Têm-se falado muito sobre os profissionais da saúde – aqueles que estão arriscando as suas vidas para salvar as nossas. Relatos nos jornais, nos canais de televisão, toda a imprensa tem destacado o esforço destes profissionais em tempos de pandemia. Sabemos, porém, que este trabalho não se restringe a pandemias. Eles estão aí nos hospitais, nas clínicas, nos laboratórios, e mesmo na área científica, mantendo pesquisas atualizadas para o desenvolvimento de vacinas, medicamentos, do que for necessário para o controle do Novo Coronavírus (Covid-19) e também de outros males.

A Unoesc assume a sua responsabilidade na formação destes profissionais, oferecendo, na Área da Vida e Saúde os cursos de Medicina, Odontologia, Farmácia, Nutrição, Enfermagem, Fisioterapia, Educação Física e Biotecnologia. Hoje falaremos sobre a importância do fisioterapeuta nestes tempos e como se faz essencial a sua presença nos espaços de controle, prevenção e cuidados com a saúde.

Para isso, conversamos com o professor Doutor Antuani Rafael Baptistella.

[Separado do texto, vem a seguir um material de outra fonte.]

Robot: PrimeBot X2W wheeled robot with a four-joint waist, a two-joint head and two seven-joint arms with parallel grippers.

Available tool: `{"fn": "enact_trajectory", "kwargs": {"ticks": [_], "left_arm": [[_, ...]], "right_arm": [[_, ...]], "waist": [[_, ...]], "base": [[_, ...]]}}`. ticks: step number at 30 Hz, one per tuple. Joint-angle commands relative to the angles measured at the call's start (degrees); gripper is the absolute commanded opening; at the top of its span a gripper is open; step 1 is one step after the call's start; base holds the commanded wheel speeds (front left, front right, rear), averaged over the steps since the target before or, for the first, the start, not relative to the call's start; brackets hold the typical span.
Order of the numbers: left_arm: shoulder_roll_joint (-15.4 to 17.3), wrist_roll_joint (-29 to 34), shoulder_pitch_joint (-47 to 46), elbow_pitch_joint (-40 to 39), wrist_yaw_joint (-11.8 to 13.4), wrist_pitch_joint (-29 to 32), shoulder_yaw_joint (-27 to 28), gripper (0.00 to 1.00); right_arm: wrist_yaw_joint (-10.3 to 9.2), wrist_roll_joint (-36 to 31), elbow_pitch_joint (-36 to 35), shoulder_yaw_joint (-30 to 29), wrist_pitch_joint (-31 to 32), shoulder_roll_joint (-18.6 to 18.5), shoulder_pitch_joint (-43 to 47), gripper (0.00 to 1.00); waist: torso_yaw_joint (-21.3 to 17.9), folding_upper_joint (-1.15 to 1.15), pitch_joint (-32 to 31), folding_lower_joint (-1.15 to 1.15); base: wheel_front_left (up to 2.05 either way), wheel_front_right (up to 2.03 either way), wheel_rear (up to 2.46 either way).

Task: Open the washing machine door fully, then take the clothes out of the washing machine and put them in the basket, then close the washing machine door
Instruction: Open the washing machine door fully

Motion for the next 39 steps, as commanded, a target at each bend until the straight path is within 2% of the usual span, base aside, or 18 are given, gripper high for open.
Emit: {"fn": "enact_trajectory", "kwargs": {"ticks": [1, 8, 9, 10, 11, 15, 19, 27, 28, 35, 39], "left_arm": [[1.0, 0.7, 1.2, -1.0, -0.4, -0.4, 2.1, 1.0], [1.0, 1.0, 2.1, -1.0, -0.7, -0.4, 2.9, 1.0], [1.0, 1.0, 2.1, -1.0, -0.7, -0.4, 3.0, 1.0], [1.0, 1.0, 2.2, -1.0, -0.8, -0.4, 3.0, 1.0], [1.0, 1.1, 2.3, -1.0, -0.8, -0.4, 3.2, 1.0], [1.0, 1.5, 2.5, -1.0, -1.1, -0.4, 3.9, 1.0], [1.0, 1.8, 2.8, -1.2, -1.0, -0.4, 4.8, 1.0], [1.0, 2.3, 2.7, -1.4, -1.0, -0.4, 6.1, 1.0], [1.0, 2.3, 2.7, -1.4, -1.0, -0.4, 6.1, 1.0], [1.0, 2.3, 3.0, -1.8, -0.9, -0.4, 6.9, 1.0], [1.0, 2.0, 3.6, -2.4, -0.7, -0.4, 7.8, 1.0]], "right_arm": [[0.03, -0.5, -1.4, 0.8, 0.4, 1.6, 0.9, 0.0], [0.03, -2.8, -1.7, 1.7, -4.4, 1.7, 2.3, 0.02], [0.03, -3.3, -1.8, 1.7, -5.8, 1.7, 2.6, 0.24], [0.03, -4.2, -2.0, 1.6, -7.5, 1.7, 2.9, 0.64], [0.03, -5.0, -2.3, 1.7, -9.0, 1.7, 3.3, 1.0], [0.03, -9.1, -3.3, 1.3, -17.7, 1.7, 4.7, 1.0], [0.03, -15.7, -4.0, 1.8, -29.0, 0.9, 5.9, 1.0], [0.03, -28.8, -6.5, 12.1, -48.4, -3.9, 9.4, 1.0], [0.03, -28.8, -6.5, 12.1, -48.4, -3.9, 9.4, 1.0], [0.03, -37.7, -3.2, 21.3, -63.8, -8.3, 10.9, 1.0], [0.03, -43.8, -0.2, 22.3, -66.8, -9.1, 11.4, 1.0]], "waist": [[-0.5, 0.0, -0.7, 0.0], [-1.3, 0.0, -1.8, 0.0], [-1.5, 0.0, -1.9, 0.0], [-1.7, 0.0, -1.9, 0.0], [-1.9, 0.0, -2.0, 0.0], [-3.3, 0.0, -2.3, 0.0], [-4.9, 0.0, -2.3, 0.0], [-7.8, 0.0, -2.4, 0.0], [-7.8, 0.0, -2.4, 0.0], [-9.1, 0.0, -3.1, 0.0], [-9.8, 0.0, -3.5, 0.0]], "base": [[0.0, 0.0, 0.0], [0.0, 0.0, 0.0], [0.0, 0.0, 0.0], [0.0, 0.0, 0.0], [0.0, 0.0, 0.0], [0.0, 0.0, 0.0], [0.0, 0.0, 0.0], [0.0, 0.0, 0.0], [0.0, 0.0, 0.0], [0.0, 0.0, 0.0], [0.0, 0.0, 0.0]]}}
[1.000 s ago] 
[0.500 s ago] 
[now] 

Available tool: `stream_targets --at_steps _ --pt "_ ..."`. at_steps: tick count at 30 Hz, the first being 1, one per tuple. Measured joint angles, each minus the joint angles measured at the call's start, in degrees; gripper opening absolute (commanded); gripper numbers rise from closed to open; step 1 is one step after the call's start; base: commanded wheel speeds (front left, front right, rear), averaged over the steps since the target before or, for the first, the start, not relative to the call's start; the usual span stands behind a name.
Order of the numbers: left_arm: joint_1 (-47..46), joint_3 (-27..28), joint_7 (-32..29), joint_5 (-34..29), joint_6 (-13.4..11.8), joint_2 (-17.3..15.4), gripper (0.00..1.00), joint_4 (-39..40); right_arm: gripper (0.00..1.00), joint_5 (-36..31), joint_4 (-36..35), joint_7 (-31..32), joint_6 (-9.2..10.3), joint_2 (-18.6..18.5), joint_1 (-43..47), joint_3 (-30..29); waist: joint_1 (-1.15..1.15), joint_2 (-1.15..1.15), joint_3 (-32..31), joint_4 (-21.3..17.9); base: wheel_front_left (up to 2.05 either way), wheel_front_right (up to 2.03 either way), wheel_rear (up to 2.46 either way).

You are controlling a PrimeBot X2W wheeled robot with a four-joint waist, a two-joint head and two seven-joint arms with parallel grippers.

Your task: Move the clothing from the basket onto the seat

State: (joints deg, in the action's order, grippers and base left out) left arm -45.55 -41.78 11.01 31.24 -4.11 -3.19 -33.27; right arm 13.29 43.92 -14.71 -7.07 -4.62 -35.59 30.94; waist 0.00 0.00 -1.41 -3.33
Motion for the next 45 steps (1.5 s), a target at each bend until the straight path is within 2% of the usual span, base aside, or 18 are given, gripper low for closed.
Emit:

Ele ministra aulas no curso de Fisioterapia e no Programa de Pós-graduação em Biociências e Saúde. No Hospital Universitário Santa Terezinha (HUST), ele trabalha na Unidade de Terapia intensiva (UTI). Antuani nos conta que,  apesar de ter ganho destaque agora durante a pandemia, a atuação do fisioterapeuta em UTIs já acontece há décadas. Atualmente as UTIs contam com um profissional fisioterapeuta para cada 10 leitos por 18h diárias, e já está no Senado o projeto que prevê a atuação por 24h. Sobre o trabalho em si, ele relata:

 

 

Dentro de uma unidade de terapia intensiva, o fisioterapeuta tem uma série de atribuições, entre as quais pode-se destacar a prevenção, o diagnóstico e tratamento de alterações cinético-funcionais. A mecânica respiratória, seja no paciente em ventilação espontânea ou ventilação mecânica e a otimização da troca gasosa tem demandado grandes esforços durante essa pandemia, já que os pacientes com quadros graves apresentam importantes disfunções ventilatórias.

 

 

 

 

Ainda consta na lista de atividades do dia-a-dia do fisioterapeuta intensivista o ajuste e monitorização dos parâmetros do ventilador mecânico, a monitorização contínua da mecânica respiratória, a higiene brônquica e o posicionamento desses pacientes em posição prona, onde ele é deitado de barriga para baixo, de acordo com o professor.

 

 Além disso, temos a preocupação com a fraqueza muscular que pode ocorrer em decorrência do longo tempo de permanência na UTI e do uso de sedativos e bloqueadores neuromusculares. Outra preocupação é a reabilitação dos pacientes com covid-19 após a alta hospitalar, já que esses pacientes podem apresentar sequelas pulmonares.

 

É importante, lembrar da prevenção e dos cuidados com a saúde pulmonar. O professor Antuani lembra que a fisioterapia pode prevenir alterações respiratórias, bem como tratar ou reabilitar essas alterações, seja através da melhora da expansibilidade pulmonar, da troca gasosa e higiene pulmonar, ou pela otimização da mecânica ventilatória através do trabalho da musculatura respiratória. Mas esta não é a única função do fisioterapeuta dentro dos hospitais em tempos de Novo Coronavirus:

 

O fisioterapeuta tem atuado em diferentes frentes durante a pandemia: na atenção primária em saúde, onde a educação da população e as orientações quanto a prevenção ao contágio são fundamentais; o fisioterapeuta também tem tido uma atuação importante no cuidado aos pacientes com Covid-19 com sintomas leves e moderados, seja a nível hospitalar ou ambulatorial, já que esses pacientes podem apresentar alteração na mecânica respiratória, na troca gasosa (oxigenação), e na funcionalidade; e a principal atuação dos fisioterapeutas na pandemia tem sido junto aos pacientes graves com Covid-19, os quais demandam cuidados em unidades de terapia intensiva.

 

O professor nos contou que, durante a pandemia, ocorreu um aumento na procura por esses profissionais, principalmente pela ampliação de leitos de UTI em todo o Brasil e  a abertura de hospitais de campanha. Espera-se, para o pós-pandemia, que estes e os demais profissionais sejam ainda mais valorizados. Como se pode perceber, a rotina tem sido exaustiva psicologicamente e fisicamente. da grande demanda de trabalho exigida, pela complexidade que caracteriza esses pacientes graves com COVID-19, e em muitos lugares há escassez de profissionais especializados, com experiência no atendimento a pacientes. Mas Antuani se diz recompensado pela recuperação dos pacientes, o que transmite satisfação de ter cumprido com o seu dever.